Over the summer we will be upgrading to SMART Notebook 2014.  There are several technical reasons that lead to this upgrade and although it means your SMART Notebook software may look a little different in terms of toolbars and layout, we think you will appreciate all the new features that come with the latest version.

Read below for some of the highlights, or watch this video for a demonstration.

Key enhancements in Notebook 2014: (taken from SMART website where quoted)

New tools
"Easily create and deliver engaging lessons with new functionality in SMART Notebook, including a paintbrush pen and image editing tool."

Ink editing
"Enhance instruction with automatic handwriting recognition and conversion combined with intuitive text editing capabilities. Now you can edit, move, delete, modify or insert text objects without reaching for a keyboard."

SMART Response VE
"Seamlessly transition between lesson delivery and assessment. Students can respond to planned and spontaneous questions and quizzes from any Internet-enabled device, anywhere."  If you use or have used SMART Response, you can now have students respond from any device that has internet access. Great for classrooms that do not have enough clickers, or if you don't have access to any.

XC Collaboration Basic
"Stimulate collaboration and discussion while incorporating mobile devices into your SMART Notebook lessons in new and exciting ways." Start a collaborations session and students can contribute to the activity in real time via multiple web devices. 

SMART Notebook Math powered by Geogebra
"Improve math functionality for all grade levels with more than 55,000 math content objects and interactive activities for geometry, algebra, calculus and statistics. It supports both Mac and PC." Check out this video for a demo.SMART Notebook 3D tools
"Provide truly immersive learning through the use of 3D objects right in your SMART Notebook lesson."

SMART Notebook Connect
"Find and explore new content, resources and professional development within SMART Notebook."

This change will look minor for those of you using version 11.x. If you are still using 10.x, the toolbars will look different and it is a major feature enhancement.  We have arranged several opportunities to brush up on your SMART skills this summer.  Check the Professional Development Portal for details.  To check the version you are using, click the Help menu, choose About, look on the Technical Support tab.

Monday, May 5, 2014

New Google iPad Apps

Google recently released two new apps for iPads: Google Docs and Google Sheets. These apps work in conjunction with the Google Drive app that is already on our cart iPads, and many of our teacher devices. The good news is that Google promises to also release a Google Slides app soon, which would allow creation of Google Slide Presentations on an iPad - yay!

However, one major caveat of this new venture is that the Google Drive app itself no longer allows users to edit Google Docs or Spreadsheets. Google Drive remains an app on the iPad to show your files stored in the cloud, but if you attempt to edit a document, that document opens automatically in either the Google Docs or Google Sheets app.

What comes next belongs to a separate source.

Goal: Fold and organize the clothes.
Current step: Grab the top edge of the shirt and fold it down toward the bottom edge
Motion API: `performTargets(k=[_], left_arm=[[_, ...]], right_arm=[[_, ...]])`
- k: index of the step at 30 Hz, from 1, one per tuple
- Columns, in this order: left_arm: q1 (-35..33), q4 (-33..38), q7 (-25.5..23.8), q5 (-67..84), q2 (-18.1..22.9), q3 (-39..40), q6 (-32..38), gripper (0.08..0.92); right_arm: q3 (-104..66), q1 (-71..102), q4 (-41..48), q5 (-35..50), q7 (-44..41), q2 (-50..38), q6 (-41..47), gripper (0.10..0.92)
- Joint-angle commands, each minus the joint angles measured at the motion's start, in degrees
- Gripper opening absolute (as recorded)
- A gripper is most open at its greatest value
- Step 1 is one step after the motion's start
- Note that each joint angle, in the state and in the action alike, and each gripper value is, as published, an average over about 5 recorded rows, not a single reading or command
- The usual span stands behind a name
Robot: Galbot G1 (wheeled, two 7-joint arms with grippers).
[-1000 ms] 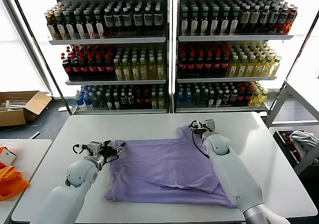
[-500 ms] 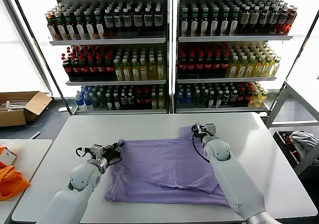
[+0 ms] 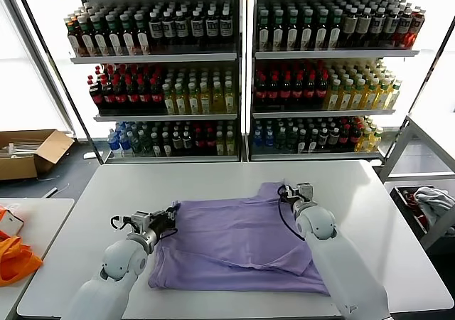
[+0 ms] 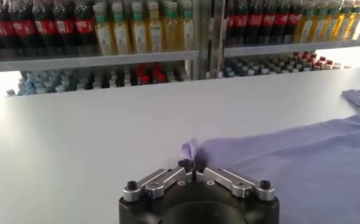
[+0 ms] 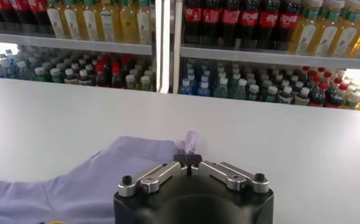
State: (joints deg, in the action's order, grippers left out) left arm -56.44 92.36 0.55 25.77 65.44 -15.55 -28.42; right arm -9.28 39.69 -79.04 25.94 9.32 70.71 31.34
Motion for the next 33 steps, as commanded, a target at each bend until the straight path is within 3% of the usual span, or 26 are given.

This is particularly troublesome for anyone using our iPad carts for projects in their classroom and relying on Google Drive for storing partially completed projects or relying on Google Drive to share completed projects with the teacher.

The Technology Department is working on conjunction with the LMC Specialists to determine the best time to collect the iPads, transport them to the middle school and make the necessary updates. If you have the cart checked out and plan to use Google Drive, please consider revising your plans or letting your LMC Specialist know that you won't be using the iPads.

If you use Google Drive on your own iPad, you will need to visit the App Store and download two new free apps: Google Docs and Google Sheets.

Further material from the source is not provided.